**WHAT IS BEING ASKED:** Search the listing below for the line containing "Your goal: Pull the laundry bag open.". From there through the line containing "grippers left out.", transcribe every line exactly, both ends included.

**EXTRACTED DATA:**
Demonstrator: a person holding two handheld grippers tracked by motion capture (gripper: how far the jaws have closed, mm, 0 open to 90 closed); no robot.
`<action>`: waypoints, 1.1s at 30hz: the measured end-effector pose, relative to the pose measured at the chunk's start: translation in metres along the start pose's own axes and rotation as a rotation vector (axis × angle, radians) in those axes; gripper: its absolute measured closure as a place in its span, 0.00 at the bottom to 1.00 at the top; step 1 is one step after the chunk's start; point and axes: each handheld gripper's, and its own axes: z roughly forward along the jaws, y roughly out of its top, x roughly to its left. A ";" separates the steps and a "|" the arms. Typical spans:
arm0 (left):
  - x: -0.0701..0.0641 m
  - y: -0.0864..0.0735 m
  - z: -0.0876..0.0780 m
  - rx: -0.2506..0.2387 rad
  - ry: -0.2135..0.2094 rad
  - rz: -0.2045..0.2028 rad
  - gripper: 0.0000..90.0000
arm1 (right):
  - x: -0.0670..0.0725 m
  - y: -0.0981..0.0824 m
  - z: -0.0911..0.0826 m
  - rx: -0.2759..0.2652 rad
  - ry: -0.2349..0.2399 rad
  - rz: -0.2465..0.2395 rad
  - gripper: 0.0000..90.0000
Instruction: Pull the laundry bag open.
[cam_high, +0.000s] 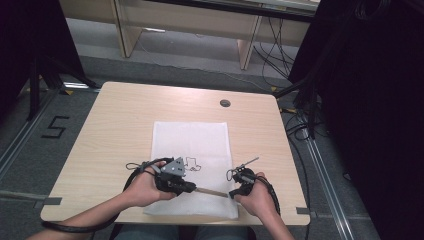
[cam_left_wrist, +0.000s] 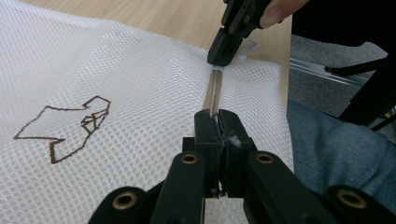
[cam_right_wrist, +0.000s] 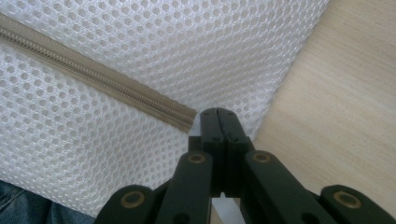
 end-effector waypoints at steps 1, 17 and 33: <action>0.000 0.000 0.000 0.000 -0.001 0.000 0.97 | 0.000 0.000 -0.001 0.007 -0.003 -0.003 1.00; 0.002 -0.004 -0.012 -0.013 0.009 -0.012 0.97 | 0.000 0.000 -0.001 0.007 -0.002 -0.005 1.00; 0.006 -0.015 -0.024 -0.019 0.016 -0.016 0.97 | 0.000 0.000 -0.001 0.010 -0.002 -0.002 1.00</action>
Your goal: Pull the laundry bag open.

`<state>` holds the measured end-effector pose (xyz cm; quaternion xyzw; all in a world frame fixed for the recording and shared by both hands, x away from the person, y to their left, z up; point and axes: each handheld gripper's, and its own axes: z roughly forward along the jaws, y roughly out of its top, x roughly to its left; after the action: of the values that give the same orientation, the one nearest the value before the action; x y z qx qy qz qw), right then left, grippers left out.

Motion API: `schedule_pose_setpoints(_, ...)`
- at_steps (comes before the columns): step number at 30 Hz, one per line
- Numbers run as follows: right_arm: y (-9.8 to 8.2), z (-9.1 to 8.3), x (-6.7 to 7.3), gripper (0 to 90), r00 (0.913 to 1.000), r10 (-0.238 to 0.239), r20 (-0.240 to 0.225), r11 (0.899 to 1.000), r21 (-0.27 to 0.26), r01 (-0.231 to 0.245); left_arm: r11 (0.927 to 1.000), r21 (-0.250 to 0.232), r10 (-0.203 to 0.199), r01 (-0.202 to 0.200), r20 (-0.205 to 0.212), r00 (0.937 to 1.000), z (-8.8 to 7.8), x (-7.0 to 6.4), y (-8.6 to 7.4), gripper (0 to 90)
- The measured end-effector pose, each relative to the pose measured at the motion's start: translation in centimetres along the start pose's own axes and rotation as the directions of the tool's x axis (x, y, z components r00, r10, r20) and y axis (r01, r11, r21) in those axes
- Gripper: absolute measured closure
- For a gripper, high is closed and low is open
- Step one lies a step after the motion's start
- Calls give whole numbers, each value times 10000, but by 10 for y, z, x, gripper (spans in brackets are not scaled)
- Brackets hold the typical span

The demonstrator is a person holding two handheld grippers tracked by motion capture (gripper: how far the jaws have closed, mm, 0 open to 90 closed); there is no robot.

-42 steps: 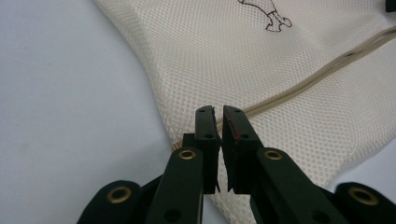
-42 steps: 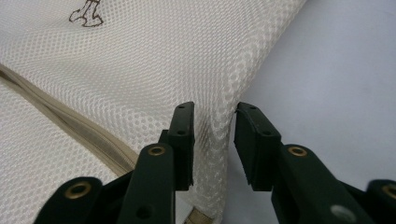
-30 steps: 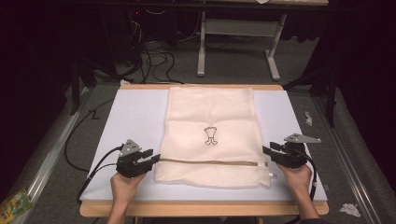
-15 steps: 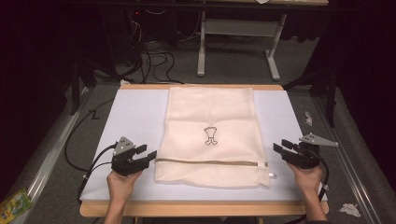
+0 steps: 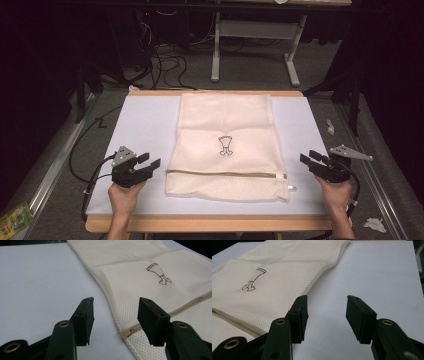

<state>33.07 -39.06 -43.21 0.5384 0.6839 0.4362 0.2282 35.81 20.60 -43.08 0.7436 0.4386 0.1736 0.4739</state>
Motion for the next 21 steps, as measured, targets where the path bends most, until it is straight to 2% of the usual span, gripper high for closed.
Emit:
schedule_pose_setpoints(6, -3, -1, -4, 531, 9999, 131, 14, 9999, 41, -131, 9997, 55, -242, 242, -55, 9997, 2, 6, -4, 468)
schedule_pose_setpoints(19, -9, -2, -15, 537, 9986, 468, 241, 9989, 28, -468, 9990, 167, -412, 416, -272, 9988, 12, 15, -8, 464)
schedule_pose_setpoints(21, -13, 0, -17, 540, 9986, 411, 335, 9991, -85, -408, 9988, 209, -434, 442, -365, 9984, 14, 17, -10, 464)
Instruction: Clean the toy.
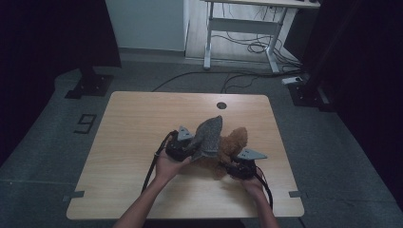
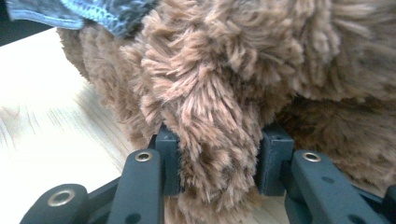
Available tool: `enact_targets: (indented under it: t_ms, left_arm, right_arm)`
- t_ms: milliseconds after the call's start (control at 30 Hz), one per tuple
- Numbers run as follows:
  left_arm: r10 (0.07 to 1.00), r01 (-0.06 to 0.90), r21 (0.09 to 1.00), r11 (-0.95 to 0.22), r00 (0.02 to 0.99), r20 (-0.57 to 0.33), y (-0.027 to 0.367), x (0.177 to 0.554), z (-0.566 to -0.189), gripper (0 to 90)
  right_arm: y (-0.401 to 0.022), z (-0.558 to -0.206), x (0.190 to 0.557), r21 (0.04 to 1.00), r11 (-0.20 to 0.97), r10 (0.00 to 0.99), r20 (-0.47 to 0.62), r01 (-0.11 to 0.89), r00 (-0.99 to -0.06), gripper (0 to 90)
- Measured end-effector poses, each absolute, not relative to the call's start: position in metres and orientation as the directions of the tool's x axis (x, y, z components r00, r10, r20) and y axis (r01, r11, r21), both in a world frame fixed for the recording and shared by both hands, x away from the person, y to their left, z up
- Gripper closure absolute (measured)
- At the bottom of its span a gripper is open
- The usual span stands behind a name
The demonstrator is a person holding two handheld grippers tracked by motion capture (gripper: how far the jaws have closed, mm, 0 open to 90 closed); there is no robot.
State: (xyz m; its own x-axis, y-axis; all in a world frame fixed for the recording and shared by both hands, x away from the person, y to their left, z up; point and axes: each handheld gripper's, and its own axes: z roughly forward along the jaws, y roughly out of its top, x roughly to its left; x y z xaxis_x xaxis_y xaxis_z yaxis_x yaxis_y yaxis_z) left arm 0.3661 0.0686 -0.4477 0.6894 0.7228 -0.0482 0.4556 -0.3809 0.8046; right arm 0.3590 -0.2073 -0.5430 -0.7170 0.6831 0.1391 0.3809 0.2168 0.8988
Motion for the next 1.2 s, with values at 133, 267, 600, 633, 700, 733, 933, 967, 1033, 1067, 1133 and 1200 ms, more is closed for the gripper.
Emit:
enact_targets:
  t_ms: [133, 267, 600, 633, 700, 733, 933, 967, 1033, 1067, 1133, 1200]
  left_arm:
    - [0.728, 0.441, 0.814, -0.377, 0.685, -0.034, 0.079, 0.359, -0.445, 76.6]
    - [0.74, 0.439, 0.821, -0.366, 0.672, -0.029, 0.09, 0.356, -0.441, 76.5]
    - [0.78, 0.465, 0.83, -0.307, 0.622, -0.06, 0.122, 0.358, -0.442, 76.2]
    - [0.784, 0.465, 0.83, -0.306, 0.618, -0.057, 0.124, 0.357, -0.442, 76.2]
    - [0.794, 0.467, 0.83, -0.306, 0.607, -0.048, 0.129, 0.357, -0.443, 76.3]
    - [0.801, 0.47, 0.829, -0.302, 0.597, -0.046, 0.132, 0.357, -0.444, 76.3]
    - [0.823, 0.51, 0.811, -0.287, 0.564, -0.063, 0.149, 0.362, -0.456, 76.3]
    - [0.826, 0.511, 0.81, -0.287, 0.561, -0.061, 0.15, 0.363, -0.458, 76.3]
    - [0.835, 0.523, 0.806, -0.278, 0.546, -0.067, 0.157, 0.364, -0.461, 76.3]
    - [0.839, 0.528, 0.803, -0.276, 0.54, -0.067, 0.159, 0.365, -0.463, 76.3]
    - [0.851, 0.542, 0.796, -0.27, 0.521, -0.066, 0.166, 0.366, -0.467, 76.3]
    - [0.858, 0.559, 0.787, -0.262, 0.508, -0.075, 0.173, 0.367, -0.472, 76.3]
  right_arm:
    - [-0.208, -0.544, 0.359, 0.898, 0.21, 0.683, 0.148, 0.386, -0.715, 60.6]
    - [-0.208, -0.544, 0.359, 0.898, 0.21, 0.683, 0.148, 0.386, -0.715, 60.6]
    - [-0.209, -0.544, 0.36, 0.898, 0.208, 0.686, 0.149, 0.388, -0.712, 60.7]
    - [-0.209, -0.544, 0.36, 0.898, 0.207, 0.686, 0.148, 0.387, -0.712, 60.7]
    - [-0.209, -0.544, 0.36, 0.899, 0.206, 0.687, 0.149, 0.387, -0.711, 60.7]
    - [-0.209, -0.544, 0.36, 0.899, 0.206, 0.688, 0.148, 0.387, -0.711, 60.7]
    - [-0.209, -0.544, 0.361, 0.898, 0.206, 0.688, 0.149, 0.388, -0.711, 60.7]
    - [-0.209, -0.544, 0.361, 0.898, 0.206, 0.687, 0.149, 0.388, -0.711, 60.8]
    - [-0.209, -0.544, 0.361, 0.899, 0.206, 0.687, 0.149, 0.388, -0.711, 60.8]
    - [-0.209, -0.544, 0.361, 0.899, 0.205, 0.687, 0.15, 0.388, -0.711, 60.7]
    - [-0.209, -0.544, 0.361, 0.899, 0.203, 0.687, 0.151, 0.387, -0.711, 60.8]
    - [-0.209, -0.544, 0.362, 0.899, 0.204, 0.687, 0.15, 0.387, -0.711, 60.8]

**EXERCISE RESULT:**
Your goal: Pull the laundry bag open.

`<state>` holds the measured end-effector pose (xyz cm; quaternion xyzw; all in a world frame fixed for the recording and shared by both hands, x away from the person, y to their left, z up; point and axes: each handheld gripper's, and its own axes: z roughly forward along the jaws, y roughly out of its top, x roughly to its left; after the action: of the values that give the same orientation, the one nearest the value before the action; x y z qx qy qz qw), right then left, grippers left out.

The work on this exercise is done.